Dr. Kunos says the new drug appears to make obese mice more sensitive to leptin, an endogenous hormone that suppresses appetite. He explained that, in obesity, the body becomes less responsive to leptin’s appetite-suppressing effect.
"By sensitizing the body to naturally occurring leptin, the new drug could not only promote weight loss, but also help maintain it," he said.
Next research steps for JD5037 include studies to determine whether it’s safe for humans. Such studies are underway, said Dr. Kunos.
Research shows that primary health care providers can promote significant, lasting reductions in drinking levels and alcohol-related problems by asking patients about alcohol use and briefly advising them to reduce risky drinking. In a new study, researchers supported by NIAAA showed that doctors and nurses in an emergency department can also do effective brief interventions for patients who report risky alcohol use. Researchers asked patients who came to the emergency department of a large university hospital about their alcohol use. The nearly 900 adult patients included in the study were found to exceed NIAAA guidelines for low-risk drinking: no more than four drinks in a day and no more than 14 drinks per week for men, and three or fewer drinks per day and no more than seven drinks per week for women. Individuals who received a seven-minute counseling session from a trained emergency practitioner subsequently had significantly lower rates of alcohol consumption and driving after drinking than those who did not, an effect that persisted even a year after the counseling session.

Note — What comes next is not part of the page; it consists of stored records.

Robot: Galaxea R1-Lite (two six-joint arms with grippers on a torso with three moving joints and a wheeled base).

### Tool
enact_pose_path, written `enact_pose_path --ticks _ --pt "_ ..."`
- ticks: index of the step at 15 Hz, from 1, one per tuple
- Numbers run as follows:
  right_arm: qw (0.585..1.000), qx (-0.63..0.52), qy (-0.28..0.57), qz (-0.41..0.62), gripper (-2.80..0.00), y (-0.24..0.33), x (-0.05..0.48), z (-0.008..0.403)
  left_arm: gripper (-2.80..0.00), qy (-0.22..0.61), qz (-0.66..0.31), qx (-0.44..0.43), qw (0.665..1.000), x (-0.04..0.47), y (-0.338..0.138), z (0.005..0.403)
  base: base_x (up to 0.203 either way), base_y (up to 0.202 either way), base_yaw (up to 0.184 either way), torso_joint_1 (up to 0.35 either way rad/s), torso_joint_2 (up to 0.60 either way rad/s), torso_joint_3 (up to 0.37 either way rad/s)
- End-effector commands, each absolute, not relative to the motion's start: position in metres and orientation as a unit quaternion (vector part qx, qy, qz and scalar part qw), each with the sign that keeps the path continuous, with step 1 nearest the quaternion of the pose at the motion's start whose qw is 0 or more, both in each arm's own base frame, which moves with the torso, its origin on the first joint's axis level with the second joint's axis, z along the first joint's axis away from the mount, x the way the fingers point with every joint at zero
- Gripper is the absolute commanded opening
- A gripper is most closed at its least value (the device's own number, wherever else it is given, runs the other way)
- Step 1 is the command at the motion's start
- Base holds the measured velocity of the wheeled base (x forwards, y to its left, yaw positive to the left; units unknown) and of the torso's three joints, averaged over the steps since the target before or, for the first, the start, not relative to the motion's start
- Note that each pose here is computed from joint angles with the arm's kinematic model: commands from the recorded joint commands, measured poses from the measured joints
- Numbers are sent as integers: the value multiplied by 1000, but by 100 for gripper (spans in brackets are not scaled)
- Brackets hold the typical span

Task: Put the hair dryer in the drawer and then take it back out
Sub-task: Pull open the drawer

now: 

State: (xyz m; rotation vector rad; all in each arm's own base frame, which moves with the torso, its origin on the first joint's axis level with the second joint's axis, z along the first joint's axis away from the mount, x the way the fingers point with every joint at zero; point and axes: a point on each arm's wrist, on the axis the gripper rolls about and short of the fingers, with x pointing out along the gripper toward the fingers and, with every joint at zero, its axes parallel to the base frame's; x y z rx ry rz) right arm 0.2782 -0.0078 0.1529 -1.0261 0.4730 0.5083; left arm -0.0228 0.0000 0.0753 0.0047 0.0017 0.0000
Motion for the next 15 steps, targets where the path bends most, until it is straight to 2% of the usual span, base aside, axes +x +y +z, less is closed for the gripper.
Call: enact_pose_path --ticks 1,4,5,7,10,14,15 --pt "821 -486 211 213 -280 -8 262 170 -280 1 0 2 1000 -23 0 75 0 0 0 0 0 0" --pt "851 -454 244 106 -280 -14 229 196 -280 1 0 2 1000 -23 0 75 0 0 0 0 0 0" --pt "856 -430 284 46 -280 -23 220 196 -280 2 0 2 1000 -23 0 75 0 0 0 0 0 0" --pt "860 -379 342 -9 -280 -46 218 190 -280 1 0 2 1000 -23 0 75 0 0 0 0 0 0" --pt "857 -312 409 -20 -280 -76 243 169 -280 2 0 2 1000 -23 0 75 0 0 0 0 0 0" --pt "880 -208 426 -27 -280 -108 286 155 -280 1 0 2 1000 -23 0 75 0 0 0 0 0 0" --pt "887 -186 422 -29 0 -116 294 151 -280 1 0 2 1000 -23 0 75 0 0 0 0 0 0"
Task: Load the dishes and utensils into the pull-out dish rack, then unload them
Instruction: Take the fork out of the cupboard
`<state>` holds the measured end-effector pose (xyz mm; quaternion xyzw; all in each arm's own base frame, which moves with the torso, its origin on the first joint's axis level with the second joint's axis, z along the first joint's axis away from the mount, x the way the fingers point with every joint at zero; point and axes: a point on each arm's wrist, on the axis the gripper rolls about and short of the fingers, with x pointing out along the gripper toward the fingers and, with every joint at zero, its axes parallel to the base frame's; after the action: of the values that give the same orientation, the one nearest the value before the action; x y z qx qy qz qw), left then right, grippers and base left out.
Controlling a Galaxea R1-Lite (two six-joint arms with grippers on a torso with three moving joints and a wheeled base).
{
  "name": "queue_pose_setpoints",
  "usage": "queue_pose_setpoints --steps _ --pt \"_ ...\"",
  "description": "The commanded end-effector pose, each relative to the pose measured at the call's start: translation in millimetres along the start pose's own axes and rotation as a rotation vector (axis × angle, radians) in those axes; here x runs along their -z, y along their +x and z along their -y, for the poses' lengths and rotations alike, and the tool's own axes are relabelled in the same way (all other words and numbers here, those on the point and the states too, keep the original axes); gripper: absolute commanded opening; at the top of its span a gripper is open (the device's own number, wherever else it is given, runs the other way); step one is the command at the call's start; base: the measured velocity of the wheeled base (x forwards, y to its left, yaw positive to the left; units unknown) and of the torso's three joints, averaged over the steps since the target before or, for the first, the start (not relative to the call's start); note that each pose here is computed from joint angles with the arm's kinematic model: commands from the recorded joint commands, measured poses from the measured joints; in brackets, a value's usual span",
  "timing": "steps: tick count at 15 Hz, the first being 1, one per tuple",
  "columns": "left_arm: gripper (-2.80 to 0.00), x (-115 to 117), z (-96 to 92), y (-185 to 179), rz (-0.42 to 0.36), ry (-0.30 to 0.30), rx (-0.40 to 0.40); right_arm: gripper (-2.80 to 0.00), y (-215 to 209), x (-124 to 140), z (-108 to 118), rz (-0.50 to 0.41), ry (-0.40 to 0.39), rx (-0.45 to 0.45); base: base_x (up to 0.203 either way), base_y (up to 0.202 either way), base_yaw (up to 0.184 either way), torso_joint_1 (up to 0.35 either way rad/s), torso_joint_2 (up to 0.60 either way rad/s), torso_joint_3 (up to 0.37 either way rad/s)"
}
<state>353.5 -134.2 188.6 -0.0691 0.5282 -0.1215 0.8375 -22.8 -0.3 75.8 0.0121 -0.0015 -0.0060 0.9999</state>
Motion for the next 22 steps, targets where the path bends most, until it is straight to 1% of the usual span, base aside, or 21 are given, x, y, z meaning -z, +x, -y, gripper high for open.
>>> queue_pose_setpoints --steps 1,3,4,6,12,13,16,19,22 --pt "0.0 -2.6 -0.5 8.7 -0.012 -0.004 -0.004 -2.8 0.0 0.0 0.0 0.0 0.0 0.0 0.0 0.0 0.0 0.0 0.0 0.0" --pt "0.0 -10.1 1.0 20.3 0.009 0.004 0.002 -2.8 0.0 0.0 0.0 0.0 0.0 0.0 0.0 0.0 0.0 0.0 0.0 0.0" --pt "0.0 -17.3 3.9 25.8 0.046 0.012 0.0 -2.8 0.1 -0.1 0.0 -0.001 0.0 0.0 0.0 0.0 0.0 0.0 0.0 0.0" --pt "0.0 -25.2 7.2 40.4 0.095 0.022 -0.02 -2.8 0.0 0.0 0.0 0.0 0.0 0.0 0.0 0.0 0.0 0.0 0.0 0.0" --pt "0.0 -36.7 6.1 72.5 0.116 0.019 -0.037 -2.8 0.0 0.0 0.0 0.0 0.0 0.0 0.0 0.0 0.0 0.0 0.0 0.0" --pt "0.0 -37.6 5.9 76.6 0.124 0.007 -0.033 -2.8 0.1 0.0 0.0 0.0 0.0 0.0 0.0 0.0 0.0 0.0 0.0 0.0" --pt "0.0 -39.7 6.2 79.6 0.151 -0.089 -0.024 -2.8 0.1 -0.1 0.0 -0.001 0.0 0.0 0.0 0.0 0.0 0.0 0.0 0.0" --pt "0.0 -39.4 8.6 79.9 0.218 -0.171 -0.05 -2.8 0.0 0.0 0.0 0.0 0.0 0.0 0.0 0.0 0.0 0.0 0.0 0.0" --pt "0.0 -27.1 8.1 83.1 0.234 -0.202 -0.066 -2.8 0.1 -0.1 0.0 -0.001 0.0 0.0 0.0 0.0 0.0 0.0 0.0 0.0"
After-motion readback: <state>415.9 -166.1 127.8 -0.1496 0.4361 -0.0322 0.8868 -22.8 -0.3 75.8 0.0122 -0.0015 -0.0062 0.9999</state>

Neuropeptide Y (NPY) is a naturally-occurring brain molecule that helps regulate emotional behavior, stress responses, and other functions. Much research evidence suggests that NPY also plays an important role in regulating alcohol consumption. Scientists led by NIAAA Clinical Director Markus Heilig, M.D., Ph.D., recently investigated the effect of NPY on stress-induced relapse to alcohol use. Relapse prevention is an important aspect of alcoholism treatment, and researchers who study this phenomenon often rely on animal models of relapse-like behavior. Such models usually involve training laboratory rats to obtain alcohol by pressing a lever. Later, the lever-pressing behavior is "extinguished," or unlearned, by removing the alcohol reward. Researchers then simulate alcohol relapse by exposing the animals to stress, which causes them to again seek alcohol by lever-pressing. Stress in rats is reliably induced by injections of yohimbine, a drug that causes anxiety and panic. Using this approach, Dr. Heilig and colleagues from the NIAAA Laboratory of Clinical and Translational Studies found that by injecting rats with NPY, they could suppress the relapse-like alcohol-seeking behavior brought on by yohimbine. The findings, they note, support further study of NPY as a potential treatment for alcoholism.
Neurokinin-1 receptors (NK1R) are highly expressed in brain areas involved in stress responses and drug reward. In recent years, mounting research evidence has suggested that they may help regulate important aspects of alcohol use. In a new study, researchers at the NIAAA report that a compound that blocks NK1R suppresses alcohol drinking in mice. NIAAA Clinical Director Markus Heilig, M.D., Ph.D., and colleagues from the NIAAA Laboratory of Clinical and Translational Studies also showed that mice that lack the gene for NK1R have a lower preference for alcohol than do normal mice, and score lower on measures of alcohol reward, a key aspect of its addictive effects. Taken together, the data from the new study supports further investigation of NK1R blockade as a potential treatment for alcoholism.